* [Problem description]: Repeat, line for line, the entries below from the first line to the line containing "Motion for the", counting both ends.

* [Working data]:
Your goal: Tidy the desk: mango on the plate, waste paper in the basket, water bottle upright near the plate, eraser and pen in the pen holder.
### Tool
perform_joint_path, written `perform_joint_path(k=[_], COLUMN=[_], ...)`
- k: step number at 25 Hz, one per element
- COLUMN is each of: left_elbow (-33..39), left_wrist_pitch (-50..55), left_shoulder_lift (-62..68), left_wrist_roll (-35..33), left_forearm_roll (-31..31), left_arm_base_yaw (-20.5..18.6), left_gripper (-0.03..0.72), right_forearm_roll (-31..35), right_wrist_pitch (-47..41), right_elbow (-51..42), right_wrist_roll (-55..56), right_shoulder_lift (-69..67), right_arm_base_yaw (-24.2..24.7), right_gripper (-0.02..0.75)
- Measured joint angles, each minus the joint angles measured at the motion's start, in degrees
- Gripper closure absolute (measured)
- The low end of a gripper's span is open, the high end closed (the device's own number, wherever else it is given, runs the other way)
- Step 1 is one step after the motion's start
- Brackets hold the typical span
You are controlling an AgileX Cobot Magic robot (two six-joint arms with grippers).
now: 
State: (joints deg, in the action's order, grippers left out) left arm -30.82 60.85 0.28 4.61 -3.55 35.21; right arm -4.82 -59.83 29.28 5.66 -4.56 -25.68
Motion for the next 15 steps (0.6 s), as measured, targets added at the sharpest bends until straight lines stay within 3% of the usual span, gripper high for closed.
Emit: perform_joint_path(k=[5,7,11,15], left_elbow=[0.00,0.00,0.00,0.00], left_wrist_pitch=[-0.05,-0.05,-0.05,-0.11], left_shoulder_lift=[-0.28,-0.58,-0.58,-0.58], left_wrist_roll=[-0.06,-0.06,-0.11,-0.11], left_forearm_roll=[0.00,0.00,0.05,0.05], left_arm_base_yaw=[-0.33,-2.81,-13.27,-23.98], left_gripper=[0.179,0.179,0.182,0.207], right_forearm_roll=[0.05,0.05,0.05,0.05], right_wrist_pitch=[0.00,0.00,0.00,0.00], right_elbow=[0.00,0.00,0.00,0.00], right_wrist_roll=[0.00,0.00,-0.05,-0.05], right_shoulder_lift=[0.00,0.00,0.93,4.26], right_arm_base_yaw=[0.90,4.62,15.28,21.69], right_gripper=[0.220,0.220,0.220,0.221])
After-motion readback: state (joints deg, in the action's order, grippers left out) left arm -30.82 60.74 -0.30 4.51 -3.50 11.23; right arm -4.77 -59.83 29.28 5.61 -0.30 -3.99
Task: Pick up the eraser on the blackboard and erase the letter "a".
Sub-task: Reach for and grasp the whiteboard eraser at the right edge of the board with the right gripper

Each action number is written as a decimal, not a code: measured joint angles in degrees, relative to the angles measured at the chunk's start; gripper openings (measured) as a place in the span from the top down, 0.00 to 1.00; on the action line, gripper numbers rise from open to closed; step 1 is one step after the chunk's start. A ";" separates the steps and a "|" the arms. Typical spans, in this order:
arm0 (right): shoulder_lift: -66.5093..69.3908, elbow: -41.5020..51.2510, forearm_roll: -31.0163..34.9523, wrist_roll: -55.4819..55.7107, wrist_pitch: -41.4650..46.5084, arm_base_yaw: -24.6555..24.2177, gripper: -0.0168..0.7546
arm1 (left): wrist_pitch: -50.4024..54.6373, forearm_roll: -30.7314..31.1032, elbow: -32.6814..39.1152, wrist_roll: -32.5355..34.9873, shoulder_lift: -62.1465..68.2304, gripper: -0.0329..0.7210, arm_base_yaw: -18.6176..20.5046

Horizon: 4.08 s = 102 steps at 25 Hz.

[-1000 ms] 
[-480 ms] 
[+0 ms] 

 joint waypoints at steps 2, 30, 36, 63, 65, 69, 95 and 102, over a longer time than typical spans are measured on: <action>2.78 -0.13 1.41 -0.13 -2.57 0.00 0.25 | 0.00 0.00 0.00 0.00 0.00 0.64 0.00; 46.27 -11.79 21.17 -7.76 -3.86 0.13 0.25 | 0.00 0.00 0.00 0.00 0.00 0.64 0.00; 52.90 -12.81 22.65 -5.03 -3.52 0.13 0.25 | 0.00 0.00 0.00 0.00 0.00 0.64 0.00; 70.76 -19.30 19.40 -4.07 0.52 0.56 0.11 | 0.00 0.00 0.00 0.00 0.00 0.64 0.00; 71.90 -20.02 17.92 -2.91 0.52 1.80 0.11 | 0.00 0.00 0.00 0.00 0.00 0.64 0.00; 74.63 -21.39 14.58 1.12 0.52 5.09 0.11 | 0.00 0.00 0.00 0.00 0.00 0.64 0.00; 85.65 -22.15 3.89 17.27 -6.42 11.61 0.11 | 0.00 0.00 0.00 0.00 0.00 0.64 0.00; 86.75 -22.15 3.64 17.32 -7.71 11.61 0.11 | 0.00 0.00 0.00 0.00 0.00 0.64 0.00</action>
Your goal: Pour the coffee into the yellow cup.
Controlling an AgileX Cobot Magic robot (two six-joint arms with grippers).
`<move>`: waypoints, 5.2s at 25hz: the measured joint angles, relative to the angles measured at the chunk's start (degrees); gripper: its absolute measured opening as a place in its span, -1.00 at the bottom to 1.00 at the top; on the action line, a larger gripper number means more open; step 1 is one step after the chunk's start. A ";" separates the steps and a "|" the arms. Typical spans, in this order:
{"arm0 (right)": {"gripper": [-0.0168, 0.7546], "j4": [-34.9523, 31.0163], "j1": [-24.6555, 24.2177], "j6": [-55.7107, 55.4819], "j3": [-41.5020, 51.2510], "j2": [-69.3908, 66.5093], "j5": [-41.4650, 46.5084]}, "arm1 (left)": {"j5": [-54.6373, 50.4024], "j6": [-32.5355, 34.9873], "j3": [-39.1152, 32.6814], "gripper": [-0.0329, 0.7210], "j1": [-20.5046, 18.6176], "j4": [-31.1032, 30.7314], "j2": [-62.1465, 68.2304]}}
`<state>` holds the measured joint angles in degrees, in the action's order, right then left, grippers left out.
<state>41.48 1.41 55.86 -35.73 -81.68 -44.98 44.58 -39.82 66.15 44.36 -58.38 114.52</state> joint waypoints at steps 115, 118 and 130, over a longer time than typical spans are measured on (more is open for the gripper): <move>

* [Answer]:
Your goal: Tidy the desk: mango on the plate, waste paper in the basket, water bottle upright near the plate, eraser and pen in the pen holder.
### Tool
perform_joint_path, written `perform_joint_path(k=[_], COLUMN=[_], ...)`
- k: step number at 25 Hz, one per element
- COLUMN is each of: left_elbow (-33..39), left_wrist_pitch (-50..55), left_shoulder_lift (-62..68), left_wrist_roll (-35..33), left_forearm_roll (-31..31), left_arm_base_yaw (-20.5..18.6), left_gripper (-0.03..0.72), right_forearm_roll (-31..35), right_wrist_pitch (-47..41), right_elbow (-51..42), right_wrist_roll (-55..56), right_shoulder_lift (-69..67), right_arm_base_yaw (-24.2..24.7), right_gripper (-0.02..0.75)
- Measured joint angles, each minus the joint angles measured at the motion's start, in degrees
- Gripper closure absolute (measured)
- The low end of a gripper's span is open, the high end closed (the device's own number, wherever else it is given, runs the other way)
- Step 1 is one step after the motion's start
- Brackets hold the typical span
You are controlling an AgileX Cobot Magic robot (two six-joint arms with grippers).
now: 
State: (joints deg, in the action's order, grippers left out) left arm -30.82 60.85 0.28 4.61 -3.55 35.21; right arm -4.82 -59.83 29.28 5.66 -4.56 -25.68
Motion for the next 15 steps (0.6 s), as measured, targets added at the sharpest bends until straight lines stay within 3% of the usual span, gripper high for closed.

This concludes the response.